■ What needs to be done ■
From the data underneath, reproduce exactly the stretch that begins at the line with "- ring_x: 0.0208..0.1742" and ends after the line with "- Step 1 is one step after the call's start".

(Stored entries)
○ ○ ○

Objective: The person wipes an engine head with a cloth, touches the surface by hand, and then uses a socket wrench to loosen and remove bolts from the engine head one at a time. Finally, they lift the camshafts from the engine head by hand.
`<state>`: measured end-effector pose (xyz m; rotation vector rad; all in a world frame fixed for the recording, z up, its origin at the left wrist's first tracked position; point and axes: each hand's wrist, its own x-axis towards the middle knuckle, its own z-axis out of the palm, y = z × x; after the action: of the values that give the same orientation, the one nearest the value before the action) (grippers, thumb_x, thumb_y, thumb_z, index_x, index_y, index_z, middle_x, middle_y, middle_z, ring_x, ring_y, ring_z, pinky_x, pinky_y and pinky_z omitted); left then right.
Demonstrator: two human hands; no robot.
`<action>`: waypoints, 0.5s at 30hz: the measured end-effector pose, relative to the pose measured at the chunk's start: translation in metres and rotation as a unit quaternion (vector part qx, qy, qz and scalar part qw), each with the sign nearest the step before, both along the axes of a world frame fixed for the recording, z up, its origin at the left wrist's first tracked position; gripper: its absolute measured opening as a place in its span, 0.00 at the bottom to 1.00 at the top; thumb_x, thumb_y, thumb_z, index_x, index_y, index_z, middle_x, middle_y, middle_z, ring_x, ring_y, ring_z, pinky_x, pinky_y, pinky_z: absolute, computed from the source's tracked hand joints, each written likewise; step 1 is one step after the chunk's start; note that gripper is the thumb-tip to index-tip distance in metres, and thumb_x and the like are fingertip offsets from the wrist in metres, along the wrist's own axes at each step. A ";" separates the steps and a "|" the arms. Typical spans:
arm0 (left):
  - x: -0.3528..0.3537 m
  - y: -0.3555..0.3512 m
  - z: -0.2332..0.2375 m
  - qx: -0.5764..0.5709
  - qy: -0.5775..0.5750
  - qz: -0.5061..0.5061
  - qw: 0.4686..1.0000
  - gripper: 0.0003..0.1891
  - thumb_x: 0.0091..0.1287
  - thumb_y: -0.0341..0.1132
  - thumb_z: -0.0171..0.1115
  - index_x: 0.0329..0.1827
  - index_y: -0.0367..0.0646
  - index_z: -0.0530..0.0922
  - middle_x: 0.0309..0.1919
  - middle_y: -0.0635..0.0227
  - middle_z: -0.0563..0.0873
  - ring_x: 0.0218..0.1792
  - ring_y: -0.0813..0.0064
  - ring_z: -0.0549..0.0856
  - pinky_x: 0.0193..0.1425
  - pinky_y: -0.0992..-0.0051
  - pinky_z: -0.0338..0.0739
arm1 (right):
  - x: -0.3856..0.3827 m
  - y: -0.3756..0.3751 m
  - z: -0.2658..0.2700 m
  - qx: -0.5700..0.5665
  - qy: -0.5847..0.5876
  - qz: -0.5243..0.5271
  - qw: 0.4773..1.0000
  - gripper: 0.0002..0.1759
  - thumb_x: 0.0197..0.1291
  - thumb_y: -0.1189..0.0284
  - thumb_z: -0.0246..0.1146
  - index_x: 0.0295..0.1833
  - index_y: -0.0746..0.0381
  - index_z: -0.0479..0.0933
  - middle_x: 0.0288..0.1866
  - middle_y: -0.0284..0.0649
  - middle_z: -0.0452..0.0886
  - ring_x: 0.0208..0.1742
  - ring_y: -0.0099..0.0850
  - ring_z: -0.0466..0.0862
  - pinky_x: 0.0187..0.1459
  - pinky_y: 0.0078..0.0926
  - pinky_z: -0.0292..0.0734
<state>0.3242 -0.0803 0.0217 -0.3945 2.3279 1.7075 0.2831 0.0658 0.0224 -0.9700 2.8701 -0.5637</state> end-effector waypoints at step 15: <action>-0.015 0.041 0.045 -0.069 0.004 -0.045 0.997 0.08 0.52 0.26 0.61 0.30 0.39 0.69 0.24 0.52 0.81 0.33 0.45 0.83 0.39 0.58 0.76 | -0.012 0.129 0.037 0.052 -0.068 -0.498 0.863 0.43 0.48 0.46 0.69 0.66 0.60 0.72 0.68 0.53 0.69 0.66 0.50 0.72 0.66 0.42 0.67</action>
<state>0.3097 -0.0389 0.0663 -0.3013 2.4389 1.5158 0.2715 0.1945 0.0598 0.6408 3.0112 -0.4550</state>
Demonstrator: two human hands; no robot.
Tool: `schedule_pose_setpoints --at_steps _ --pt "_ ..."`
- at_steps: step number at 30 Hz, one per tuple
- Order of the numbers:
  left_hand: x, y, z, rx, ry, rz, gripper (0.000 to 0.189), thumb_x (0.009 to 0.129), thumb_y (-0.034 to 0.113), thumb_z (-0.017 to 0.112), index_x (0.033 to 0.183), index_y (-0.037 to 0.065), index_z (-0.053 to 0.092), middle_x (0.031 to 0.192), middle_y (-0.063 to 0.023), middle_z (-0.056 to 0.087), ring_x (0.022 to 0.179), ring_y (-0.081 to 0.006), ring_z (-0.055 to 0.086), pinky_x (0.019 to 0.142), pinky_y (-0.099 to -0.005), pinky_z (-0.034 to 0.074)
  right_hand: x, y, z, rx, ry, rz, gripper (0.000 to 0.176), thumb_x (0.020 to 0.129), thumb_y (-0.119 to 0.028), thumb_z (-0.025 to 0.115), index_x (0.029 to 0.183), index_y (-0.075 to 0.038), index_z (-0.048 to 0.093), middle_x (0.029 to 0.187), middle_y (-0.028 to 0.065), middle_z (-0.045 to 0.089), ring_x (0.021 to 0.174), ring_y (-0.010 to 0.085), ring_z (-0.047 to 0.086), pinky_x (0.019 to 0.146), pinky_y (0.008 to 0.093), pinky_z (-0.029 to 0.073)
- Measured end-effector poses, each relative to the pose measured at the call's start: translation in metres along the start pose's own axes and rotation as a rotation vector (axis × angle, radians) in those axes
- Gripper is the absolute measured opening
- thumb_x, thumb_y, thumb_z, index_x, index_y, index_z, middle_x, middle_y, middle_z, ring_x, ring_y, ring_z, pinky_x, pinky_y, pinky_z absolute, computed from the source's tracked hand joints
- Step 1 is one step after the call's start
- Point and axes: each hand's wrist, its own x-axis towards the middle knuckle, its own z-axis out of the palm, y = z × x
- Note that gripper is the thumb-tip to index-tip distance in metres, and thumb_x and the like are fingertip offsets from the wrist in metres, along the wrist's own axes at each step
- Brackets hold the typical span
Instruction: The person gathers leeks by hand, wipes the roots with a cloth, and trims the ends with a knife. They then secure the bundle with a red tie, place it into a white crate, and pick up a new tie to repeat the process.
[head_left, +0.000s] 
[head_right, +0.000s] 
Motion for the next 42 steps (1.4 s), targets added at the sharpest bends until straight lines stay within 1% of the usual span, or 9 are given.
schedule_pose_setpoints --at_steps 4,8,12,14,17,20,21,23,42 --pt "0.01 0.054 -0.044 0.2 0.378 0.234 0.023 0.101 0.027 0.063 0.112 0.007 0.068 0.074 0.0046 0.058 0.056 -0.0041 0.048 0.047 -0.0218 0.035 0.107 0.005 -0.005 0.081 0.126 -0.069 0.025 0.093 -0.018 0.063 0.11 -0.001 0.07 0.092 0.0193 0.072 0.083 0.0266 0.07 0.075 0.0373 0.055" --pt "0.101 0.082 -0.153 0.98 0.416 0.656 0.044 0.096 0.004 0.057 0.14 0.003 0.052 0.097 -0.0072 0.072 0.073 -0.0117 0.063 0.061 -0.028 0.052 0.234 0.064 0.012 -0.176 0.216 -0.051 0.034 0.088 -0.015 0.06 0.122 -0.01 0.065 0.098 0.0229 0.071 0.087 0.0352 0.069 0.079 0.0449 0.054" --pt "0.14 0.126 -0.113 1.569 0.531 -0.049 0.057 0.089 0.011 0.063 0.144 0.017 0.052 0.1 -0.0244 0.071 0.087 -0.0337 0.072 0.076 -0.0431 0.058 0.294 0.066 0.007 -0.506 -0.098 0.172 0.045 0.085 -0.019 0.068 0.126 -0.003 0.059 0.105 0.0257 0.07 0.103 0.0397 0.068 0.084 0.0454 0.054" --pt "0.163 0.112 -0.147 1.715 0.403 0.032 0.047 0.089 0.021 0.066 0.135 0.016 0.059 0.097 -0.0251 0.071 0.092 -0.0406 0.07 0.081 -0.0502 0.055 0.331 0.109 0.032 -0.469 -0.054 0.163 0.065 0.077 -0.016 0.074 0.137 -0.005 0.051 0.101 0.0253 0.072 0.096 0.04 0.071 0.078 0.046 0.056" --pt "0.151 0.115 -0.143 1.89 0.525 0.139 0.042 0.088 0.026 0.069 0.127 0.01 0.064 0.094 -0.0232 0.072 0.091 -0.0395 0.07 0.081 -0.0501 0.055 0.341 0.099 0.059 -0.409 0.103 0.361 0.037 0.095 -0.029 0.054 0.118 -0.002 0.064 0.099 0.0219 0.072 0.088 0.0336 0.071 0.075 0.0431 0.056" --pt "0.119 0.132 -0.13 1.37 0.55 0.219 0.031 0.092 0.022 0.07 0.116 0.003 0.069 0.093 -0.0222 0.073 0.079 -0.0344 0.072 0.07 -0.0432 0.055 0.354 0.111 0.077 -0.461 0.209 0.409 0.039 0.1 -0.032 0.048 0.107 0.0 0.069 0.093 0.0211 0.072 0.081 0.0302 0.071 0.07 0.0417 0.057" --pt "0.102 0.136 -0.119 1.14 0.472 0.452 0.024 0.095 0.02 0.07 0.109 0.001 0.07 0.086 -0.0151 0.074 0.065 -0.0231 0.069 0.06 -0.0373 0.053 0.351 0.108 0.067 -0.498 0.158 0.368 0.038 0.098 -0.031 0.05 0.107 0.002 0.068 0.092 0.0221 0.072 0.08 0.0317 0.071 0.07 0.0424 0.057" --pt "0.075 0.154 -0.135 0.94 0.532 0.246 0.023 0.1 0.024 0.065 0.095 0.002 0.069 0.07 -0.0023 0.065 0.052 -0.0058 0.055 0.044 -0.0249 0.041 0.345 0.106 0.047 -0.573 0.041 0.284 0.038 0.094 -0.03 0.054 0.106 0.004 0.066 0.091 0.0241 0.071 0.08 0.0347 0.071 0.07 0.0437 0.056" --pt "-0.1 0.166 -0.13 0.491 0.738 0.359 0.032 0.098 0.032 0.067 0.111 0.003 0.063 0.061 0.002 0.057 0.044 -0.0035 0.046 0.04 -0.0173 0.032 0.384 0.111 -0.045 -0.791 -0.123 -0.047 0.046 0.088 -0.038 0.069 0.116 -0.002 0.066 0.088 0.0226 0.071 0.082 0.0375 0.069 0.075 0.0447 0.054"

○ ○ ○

■ Answer area ■
  - ring_x: 0.0208..0.1742
  - ring_y: -0.0099..0.0850
  - ring_z: -0.0466..0.0862
  - pinky_x: 0.0187..0.1459
  - pinky_y: 0.0078..0.0926
  - pinky_z: -0.0292..0.0734
<state>0.3242 -0.0803 0.0217 -0.3945 2.3279 1.7075 0.2831 0.0658 0.0224 -0.9700 2.8701 -0.5637</state> end-effector waypoints at step 15: <action>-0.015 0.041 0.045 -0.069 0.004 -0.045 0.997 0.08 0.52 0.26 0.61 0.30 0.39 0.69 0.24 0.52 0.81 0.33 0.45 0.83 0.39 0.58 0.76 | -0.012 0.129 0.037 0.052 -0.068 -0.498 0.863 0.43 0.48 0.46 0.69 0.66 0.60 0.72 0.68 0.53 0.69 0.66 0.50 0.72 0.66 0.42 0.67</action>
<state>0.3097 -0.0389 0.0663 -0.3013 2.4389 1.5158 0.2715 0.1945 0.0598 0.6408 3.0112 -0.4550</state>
Demonstrator: two human hands; no robot.
Tool: `schedule_pose_setpoints --at_steps _ --pt "_ ..."`
- at_steps: step number at 30 Hz, one per tuple
- Order of the numbers:
  left_hand: x, y, z, rx, ry, rz, gripper (0.000 to 0.189), thumb_x (0.009 to 0.129), thumb_y (-0.034 to 0.113), thumb_z (-0.017 to 0.112), index_x (0.033 to 0.183), index_y (-0.037 to 0.065), index_z (-0.053 to 0.092), middle_x (0.031 to 0.192), middle_y (-0.063 to 0.023), middle_z (-0.056 to 0.087), ring_x (0.022 to 0.179), ring_y (-0.081 to 0.006), ring_z (-0.055 to 0.086), pinky_x (0.019 to 0.142), pinky_y (-0.099 to -0.005), pinky_z (-0.034 to 0.074)
  right_hand: x, y, z, rx, ry, rz, gripper (0.000 to 0.176), thumb_x (0.020 to 0.129), thumb_y (-0.119 to 0.028), thumb_z (-0.025 to 0.115), index_x (0.029 to 0.183), index_y (-0.075 to 0.038), index_z (-0.048 to 0.093), middle_x (0.029 to 0.187), middle_y (-0.028 to 0.065), middle_z (-0.045 to 0.089), ring_x (0.021 to 0.174), ring_y (-0.010 to 0.085), ring_z (-0.047 to 0.086), pinky_x (0.019 to 0.146), pinky_y (0.008 to 0.093), pinky_z (-0.029 to 0.073)
- Measured end-effector poses, each relative to the pose measured at the call's start: translation in metres along the start pose's own axes and rotation as a rotation vector (axis × angle, radians) in those axes
- Gripper is the absolute measured opening
- thumb_x, thumb_y, thumb_z, index_x, index_y, index_z, middle_x, middle_y, middle_z, ring_x, ring_y, ring_z, pinky_x, pinky_y, pinky_z absolute, computed from the source's tracked hand joints
- Step 1 is one step after the call's start

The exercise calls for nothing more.